I leave the office at 12.25pm - as late as I can. Friday is supposed
to be a quiet day in our office but somehow it never is.

'Where are you off to?' asks Sami, crossly.

 
'Colonic irrigation.'

'Urgh, Andrew, you are gross.'

'That's why you love me.'

Sami's expression changes. 'If you're going down there can you
see if they've got a packet from me, I'm expecting something,' she says seriously.
Either she has gone mad or Debbie, our martyr of a boss, is standing behind me.
I assume it's the latter.

'Yes, of course,' I say looking cross-eyed at Sami. I turn round
and sure enough Debbie is handing out some memos. I smile meekly and piss off.
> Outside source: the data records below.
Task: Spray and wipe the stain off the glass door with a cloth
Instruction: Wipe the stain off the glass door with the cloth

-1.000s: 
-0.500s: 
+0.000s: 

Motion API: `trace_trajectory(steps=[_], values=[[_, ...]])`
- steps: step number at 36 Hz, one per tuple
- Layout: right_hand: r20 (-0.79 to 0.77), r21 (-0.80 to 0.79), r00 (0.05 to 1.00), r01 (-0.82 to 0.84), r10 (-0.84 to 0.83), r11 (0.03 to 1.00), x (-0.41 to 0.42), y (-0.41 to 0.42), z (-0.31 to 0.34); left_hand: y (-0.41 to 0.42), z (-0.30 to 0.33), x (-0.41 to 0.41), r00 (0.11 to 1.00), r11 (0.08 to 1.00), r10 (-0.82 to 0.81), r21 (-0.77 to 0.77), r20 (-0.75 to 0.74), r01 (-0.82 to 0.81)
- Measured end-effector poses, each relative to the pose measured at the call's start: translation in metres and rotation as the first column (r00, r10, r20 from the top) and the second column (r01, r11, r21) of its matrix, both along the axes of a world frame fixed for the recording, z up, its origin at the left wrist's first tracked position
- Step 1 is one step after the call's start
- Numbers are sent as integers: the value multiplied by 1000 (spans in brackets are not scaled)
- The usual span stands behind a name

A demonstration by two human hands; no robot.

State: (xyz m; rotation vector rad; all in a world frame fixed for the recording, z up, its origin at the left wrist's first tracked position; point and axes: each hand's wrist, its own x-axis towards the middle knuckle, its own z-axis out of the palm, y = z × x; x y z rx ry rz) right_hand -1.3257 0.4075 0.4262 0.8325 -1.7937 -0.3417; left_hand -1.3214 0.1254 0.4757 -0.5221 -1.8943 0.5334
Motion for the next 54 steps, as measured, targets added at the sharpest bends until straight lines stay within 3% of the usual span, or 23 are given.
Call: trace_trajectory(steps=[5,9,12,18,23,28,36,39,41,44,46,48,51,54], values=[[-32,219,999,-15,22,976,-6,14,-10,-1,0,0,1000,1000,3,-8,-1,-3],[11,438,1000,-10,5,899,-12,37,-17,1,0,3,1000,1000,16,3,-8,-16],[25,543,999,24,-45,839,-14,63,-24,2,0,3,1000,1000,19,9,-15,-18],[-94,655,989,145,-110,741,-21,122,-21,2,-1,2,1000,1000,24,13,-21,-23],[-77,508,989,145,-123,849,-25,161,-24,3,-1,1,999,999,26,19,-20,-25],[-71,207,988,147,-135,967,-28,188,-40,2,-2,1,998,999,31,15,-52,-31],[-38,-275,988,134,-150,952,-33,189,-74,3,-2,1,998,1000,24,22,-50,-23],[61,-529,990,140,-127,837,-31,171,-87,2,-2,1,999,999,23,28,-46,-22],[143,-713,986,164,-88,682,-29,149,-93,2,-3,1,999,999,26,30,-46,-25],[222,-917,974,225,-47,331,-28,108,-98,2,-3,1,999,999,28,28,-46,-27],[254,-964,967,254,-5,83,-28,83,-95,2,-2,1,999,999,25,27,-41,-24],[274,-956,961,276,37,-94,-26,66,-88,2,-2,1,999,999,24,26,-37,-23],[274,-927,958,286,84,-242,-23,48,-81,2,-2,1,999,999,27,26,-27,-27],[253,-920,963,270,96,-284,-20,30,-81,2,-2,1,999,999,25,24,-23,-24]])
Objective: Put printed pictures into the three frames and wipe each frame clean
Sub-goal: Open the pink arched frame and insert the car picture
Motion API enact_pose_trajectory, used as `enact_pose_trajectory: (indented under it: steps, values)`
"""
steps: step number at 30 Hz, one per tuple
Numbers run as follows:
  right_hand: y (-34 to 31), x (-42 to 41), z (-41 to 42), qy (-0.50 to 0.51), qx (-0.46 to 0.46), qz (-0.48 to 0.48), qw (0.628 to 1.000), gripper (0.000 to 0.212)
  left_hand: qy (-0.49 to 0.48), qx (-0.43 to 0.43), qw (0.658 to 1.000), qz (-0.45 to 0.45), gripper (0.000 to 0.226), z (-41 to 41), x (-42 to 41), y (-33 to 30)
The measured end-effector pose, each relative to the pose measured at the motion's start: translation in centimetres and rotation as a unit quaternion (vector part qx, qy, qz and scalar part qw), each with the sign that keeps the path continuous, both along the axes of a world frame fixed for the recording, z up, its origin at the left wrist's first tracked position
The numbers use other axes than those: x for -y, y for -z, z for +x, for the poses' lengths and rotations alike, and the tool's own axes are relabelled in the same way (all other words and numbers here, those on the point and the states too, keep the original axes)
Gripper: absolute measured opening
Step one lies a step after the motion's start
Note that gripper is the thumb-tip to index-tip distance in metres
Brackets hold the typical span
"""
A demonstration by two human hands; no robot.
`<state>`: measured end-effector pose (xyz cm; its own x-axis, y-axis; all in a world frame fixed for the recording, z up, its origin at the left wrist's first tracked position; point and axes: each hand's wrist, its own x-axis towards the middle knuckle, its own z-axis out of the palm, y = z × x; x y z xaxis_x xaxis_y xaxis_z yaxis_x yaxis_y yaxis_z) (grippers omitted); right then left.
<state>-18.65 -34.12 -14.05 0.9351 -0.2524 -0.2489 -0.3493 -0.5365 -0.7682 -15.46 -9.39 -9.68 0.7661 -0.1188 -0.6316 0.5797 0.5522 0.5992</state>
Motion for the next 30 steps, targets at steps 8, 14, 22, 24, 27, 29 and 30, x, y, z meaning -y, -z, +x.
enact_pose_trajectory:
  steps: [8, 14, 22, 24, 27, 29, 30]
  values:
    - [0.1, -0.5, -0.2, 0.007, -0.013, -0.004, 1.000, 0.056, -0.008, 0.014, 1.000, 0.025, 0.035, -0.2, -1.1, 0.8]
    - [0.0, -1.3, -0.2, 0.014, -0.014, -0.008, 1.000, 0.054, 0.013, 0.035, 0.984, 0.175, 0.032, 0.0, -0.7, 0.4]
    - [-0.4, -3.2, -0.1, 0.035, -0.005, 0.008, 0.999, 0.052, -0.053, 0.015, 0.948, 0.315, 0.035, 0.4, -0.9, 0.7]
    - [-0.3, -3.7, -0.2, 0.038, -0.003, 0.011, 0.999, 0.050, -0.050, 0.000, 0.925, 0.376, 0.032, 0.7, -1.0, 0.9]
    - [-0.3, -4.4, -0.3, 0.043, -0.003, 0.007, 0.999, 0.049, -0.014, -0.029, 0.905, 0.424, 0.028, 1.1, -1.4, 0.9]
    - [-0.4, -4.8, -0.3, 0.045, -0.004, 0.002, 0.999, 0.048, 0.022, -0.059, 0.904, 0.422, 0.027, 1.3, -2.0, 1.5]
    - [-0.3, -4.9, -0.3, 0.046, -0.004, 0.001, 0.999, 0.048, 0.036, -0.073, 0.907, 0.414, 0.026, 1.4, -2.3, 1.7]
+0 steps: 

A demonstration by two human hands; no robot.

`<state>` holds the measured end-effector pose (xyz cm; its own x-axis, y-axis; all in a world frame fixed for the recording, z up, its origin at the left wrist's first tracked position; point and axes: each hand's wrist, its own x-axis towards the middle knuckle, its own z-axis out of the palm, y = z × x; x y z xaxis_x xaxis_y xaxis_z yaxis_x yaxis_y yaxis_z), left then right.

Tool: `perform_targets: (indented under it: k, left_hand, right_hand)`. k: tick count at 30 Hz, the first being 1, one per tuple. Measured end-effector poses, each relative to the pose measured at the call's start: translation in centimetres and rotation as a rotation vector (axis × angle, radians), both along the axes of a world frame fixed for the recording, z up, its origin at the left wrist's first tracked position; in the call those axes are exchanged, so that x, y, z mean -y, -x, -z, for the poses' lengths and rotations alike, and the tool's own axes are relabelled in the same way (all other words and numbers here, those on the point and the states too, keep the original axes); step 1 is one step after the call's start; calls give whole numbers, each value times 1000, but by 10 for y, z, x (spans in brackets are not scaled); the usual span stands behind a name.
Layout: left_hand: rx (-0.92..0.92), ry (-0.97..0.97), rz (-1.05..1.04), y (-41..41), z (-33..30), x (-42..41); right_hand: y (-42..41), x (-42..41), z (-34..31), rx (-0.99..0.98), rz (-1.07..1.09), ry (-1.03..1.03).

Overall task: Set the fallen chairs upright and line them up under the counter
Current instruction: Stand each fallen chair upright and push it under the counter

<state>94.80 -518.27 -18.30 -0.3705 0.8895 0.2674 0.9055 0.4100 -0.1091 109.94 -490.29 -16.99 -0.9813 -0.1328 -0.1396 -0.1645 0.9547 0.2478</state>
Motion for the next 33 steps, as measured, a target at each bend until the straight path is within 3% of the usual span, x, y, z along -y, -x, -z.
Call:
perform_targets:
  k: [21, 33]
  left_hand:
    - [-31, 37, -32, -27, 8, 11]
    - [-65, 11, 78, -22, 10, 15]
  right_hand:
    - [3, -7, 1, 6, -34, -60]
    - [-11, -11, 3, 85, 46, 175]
It's grey and stormy outside but a cab comes along almost immediately
and I manage to grab it just before two senior suits from upstairs. Probably not
a good career move but frankly, I really don't care at the moment.

The cab gets to Marion's in ten minutes and shortly after that
I am sitting in the BMW with her. She is wearing a darkblue Chanel suit and carrying
a Prada handbag.

'Good morning at the office, dear?' she enquires sweetly. This
makes me laugh.

'Lovely.'

'I don't know how you do it. Sitting in a dreary room with all
those dreary people, waiting to get fired.'

I don't know whether to agree so she'll pity me and feel the
urge to take me away from all this etc. etc. or to show some youthful pride and
defend my dead-end job and my dead-end life. In the end I just say, 'Neither do
I.'

Which is probably nearer the truth.

The car sweeps up to Ciccone's in Mayfair. In one move the driver
leaps out and puts up an umbrella against the unrelenting rain. A split second later
he is opening the door to Marion. She seems mildly irritated - perhaps he wasn't
quick enough or perhaps there was too big a gap between umbrella and car. The driver
leads her to the door and comes round to pick me up. But, feeling slightly embarrassed
about sitting there like an old woman, I've already set off before he arrives. We
walk into each other like last night and this time both apologize gruffly.

When I get into the restaurant, soaked, the maitre d' is
sympathising with Marion about the awful British weather.

He is immaculately dressed in a heavy pinstripe, doublebreasted
suit and salmon-pink Hermes tie. He has whipped off the horn-rimmed half-glasses
which he was using to read the Herald Tribune and is now giving her his full attention.
'Angelo, this is Mr Collins,' she gestures towards me. Immediately Mr Ciccone gives
a slight bow and shakes my hand. I wonder if he is amused and intrigued by my presence
but, of course, he doesn't give anything away.